PaddleOCR parser (#9338)

voodoo11 · Manul from Pathway · commit 3e6bbac40462 · 2025-10-03T05:38:02.000Z
GitOrigin-RevId: e63bf7bd8ea1a268397edadb5cbcf1c7f33b6223
diff --git a/CHANGELOG.md b/CHANGELOG.md
@@ -5,6 +5,10 @@ All notable changes to this project will be documented in this file.

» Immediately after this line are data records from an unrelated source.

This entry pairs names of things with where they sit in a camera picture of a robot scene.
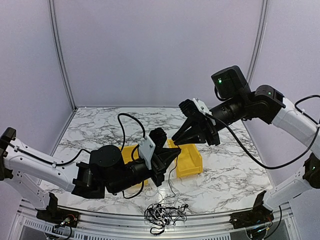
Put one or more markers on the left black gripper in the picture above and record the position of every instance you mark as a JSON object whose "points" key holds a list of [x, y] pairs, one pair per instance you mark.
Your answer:
{"points": [[162, 159]]}

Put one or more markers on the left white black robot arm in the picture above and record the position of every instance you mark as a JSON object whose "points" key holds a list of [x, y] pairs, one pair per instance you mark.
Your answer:
{"points": [[104, 172]]}

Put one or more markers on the left yellow plastic bin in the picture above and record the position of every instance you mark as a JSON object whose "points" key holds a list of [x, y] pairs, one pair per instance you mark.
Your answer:
{"points": [[126, 156]]}

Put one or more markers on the aluminium corner post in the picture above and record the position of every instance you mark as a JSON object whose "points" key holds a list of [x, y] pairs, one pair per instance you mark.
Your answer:
{"points": [[258, 42], [59, 54]]}

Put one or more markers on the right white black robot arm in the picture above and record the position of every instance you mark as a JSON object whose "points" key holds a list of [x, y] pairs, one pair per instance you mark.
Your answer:
{"points": [[239, 102]]}

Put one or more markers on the right aluminium corner post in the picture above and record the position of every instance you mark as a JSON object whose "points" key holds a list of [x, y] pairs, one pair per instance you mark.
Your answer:
{"points": [[258, 42]]}

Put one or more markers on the yellow plastic bin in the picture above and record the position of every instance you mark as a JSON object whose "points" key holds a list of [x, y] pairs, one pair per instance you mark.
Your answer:
{"points": [[126, 156], [189, 162]]}

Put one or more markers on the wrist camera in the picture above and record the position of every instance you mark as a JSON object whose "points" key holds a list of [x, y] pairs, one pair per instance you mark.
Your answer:
{"points": [[196, 110], [150, 144]]}

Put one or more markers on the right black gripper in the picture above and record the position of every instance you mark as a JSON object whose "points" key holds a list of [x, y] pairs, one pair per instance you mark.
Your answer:
{"points": [[205, 127]]}

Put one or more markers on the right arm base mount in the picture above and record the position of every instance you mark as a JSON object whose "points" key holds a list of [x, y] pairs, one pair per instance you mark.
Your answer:
{"points": [[259, 214]]}

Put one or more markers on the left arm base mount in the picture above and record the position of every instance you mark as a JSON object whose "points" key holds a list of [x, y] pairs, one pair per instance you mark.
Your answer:
{"points": [[59, 216]]}

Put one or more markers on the left aluminium corner post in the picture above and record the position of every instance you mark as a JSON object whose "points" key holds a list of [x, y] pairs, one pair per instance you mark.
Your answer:
{"points": [[59, 54]]}

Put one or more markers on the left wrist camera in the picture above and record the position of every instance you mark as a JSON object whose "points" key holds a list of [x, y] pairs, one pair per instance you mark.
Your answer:
{"points": [[150, 144]]}

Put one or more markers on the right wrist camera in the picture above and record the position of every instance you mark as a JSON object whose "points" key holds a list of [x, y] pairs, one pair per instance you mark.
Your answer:
{"points": [[196, 110]]}

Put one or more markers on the aluminium front rail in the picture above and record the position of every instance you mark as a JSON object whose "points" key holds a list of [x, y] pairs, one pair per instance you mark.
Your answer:
{"points": [[154, 224]]}

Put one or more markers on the right yellow plastic bin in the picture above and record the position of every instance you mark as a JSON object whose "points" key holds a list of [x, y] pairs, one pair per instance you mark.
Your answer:
{"points": [[189, 162]]}

 This project adheres to [Semantic Versioning](https://semver.org/spec/v2.0.0.html).
 ## [Unreleased]
 
+### Added
+
+- New parser `pathway.xpacks.llm.parsers.PaddleOCRParser` supporting parsing of PDF, PPTX and images.
+
 ## [0.26.2]
 
 ### Added
diff --git a/integration_tests/xpack/test_parsers.py b/integration_tests/xpack/test_parsers.py
@@ -5,8 +5,13 @@
 import pytest
 
 import pathway as pw
-from pathway.tests.utils import assert_table_equality
-from pathway.xpacks.llm.parsers import DoclingParser, UnstructuredParser
+from pathway.tests.utils import assert_table_equality, run_all
+from pathway.xpacks.llm.parsers import (
+    DoclingParser,
+    PaddleOCRParser,
+    PypdfParser,
+    UnstructuredParser,
+)
 
 FOLDER_WITH_ONE_FILE_ID = "1XisWrSjKMCx2jfUW8OSgt6L8veq8c4Mh"
 
@@ -29,7 +34,6 @@ class schema(pw.Schema):
 
 
 @pytest.mark.environment_changes
-@pytest.mark.asyncio
 def test_parse_unstructured_unk_exception(monkeypatch):
     parser = UnstructuredParser()
 
@@ -55,7 +59,14 @@ class schema(pw.Schema):
     assert "FileType.UNK" in exception_msg
 
 
-def test_single_file_read_with_constraints(tmp_path, credentials_dir):
+single_page_parsers = {
+    "docling": lambda: DoclingParser(table_parsing_strategy="docling", chunk=False),
+    "paddle_ocr_structure": lambda: PaddleOCRParser(concatenate_pages=True),
+}
+
+
+@pytest.mark.parametrize("parser_name", single_page_parsers.keys())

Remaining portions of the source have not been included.